Older, politically-engaged prisoners helped educate me about these racist legacies, and about the need to inform the public about what had happened to me. They gave me books about class and race and the history of the 13th Amendment that abolished slavery except for those convicted of a crime.
ACLU: In Stitching Freedom, you write about turning to quilting as a form of survival. How did creativity become a path to reclaiming your humanity when the system tried to strip it away?
TYLER: During my time at Angola, I joined a hospice program to support my fellow inmates, particularly those impacted by the AIDS crisis in the 80s. Quilting was a way for hospice volunteers to do something for the program. We had only meager donations. We wanted to meet the needs of the dying, give them decent things like a radio, soap, books and magazines, good food, pajamas and slippers. Once I realized that I could use applique in quilting, I started making quilts with artistic designs and themes like the rodeo, quilts that had a message and dealt with prison life. My friends called me Nyeusi Kuumba, or Black Creativity. I knew this was an avenue for me to keep my sanity and humanity, knowing it would bring a smile to those I made the quilts for and also tell a story.

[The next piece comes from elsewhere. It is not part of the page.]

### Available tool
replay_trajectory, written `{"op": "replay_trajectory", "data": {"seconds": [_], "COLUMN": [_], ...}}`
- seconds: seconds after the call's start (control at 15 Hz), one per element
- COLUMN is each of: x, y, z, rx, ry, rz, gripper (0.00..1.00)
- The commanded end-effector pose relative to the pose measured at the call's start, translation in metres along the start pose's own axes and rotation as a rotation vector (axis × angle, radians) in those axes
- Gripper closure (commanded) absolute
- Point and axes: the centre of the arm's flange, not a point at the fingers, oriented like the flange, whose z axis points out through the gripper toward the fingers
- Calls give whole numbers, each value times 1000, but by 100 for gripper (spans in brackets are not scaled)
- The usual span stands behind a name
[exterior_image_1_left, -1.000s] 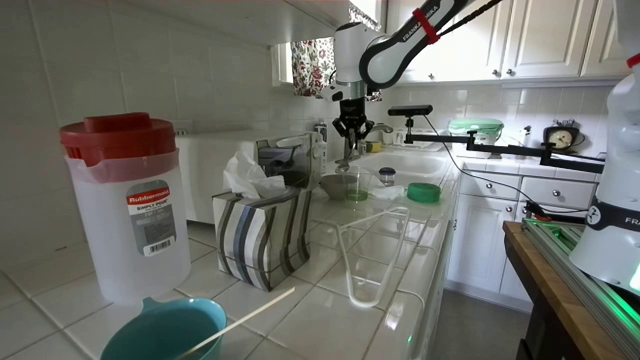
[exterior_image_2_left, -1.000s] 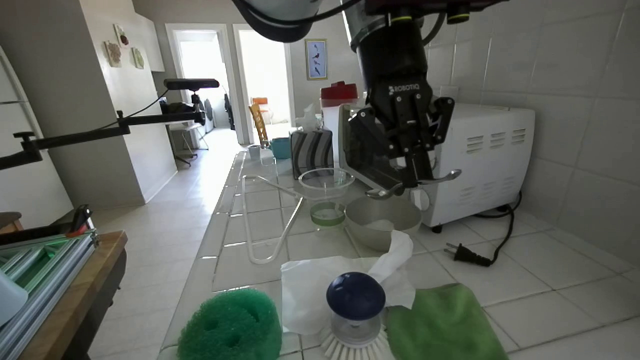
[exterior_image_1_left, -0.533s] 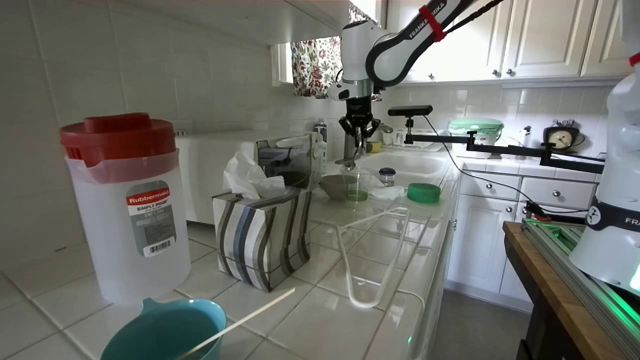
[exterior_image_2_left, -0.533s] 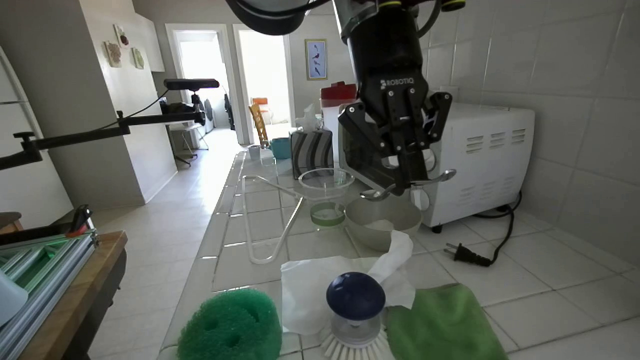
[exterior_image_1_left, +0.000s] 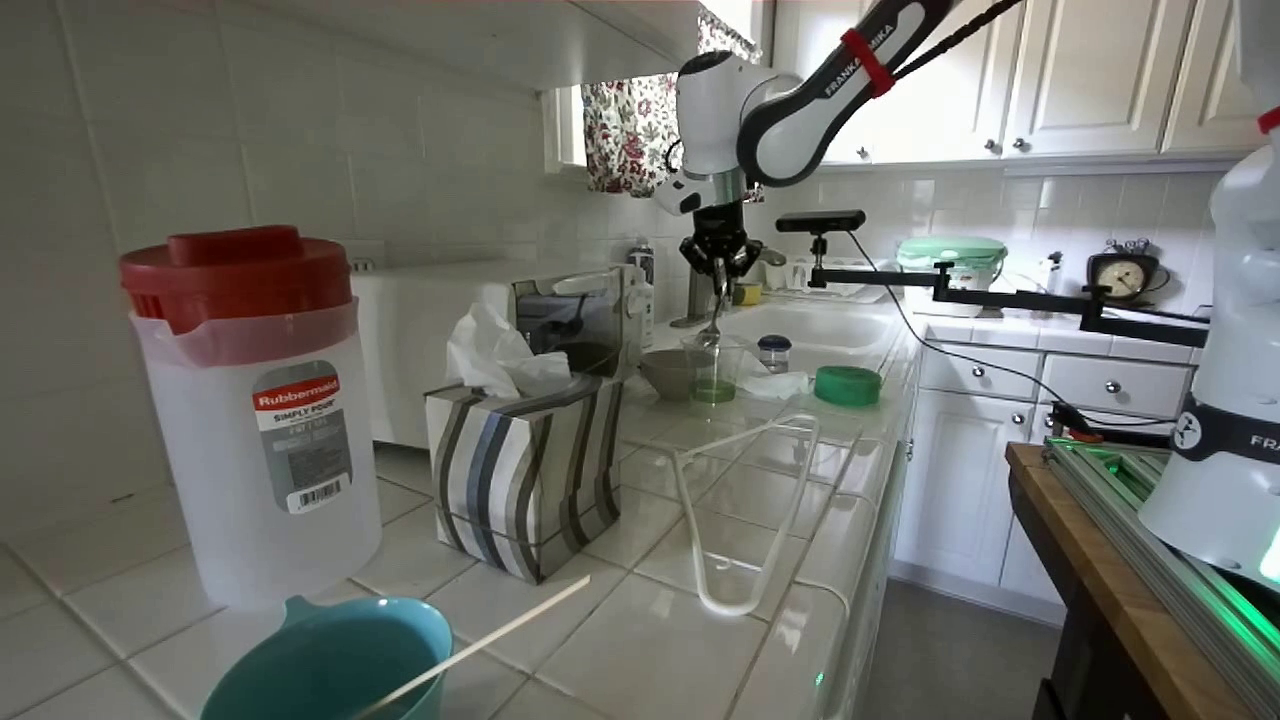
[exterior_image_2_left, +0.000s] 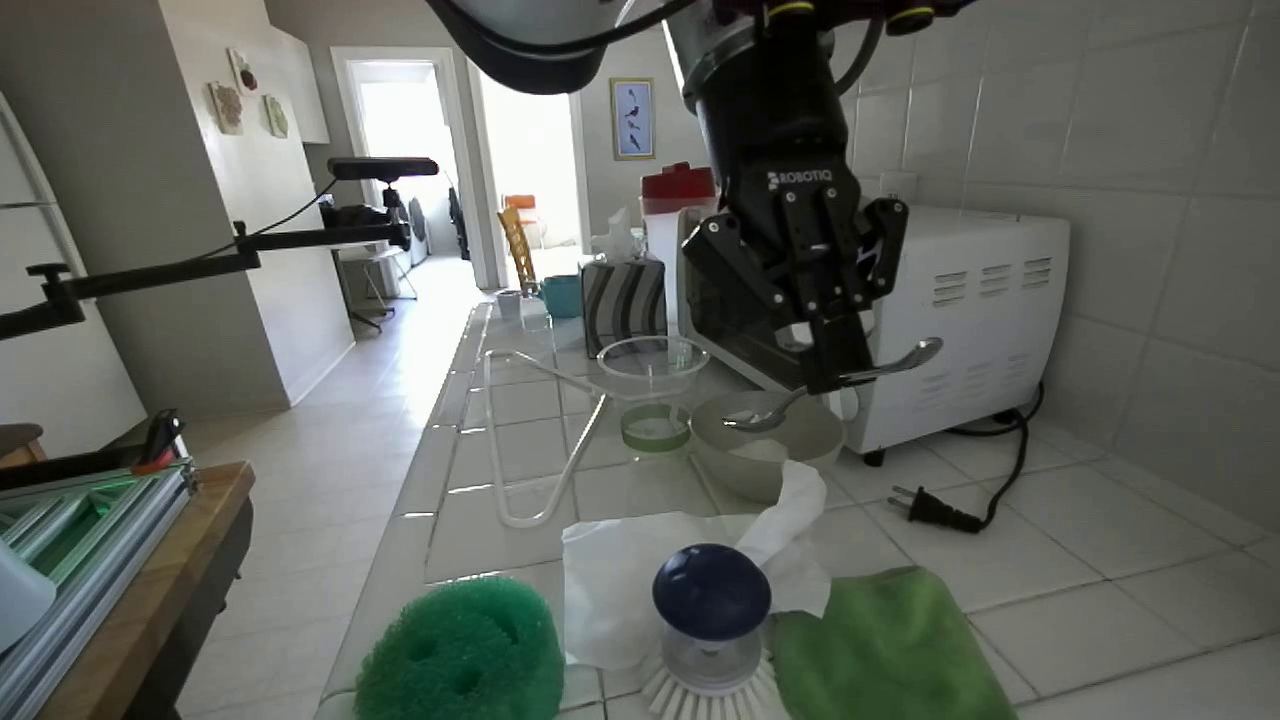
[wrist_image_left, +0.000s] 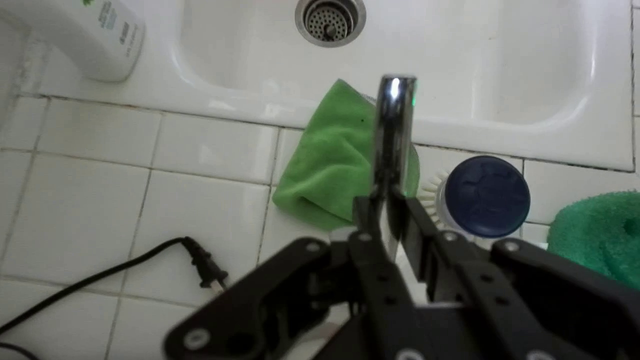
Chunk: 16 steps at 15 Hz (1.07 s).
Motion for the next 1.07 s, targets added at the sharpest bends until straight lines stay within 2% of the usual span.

After I got out, I wanted my quilts to reflect on the lives of those serving time in prison. I wanted to reflect my experience at Angola and my encounters with other people, and how my life transitioned into what it is today. I wanted to show defiance, and the humanity of those incarcerated.
ACLU: Now that you’re free and sharing your story, what do you hope people understand, not just about wrongful convictions, but about the human cost of a system that still carries those same roots of racial violence?
TYLER: The human cost is enormous. It is impossible to measure the psychological trauma and economic hardship imparted on the incarcerated, their families and their communities. This carceral system uses the labor of Black people for private profit and, at the same time, denies them effective medical attention, decent nutrition and access to a high standard of education that allows them to be employed once they’re out. People question the high rate of recidivism without realizing how it is related to the lack of economic opportunity and preparedness. Marginalizing people has devastating consequences and adds to the growing inequality that maintains poverty and great harm for children, families and communities.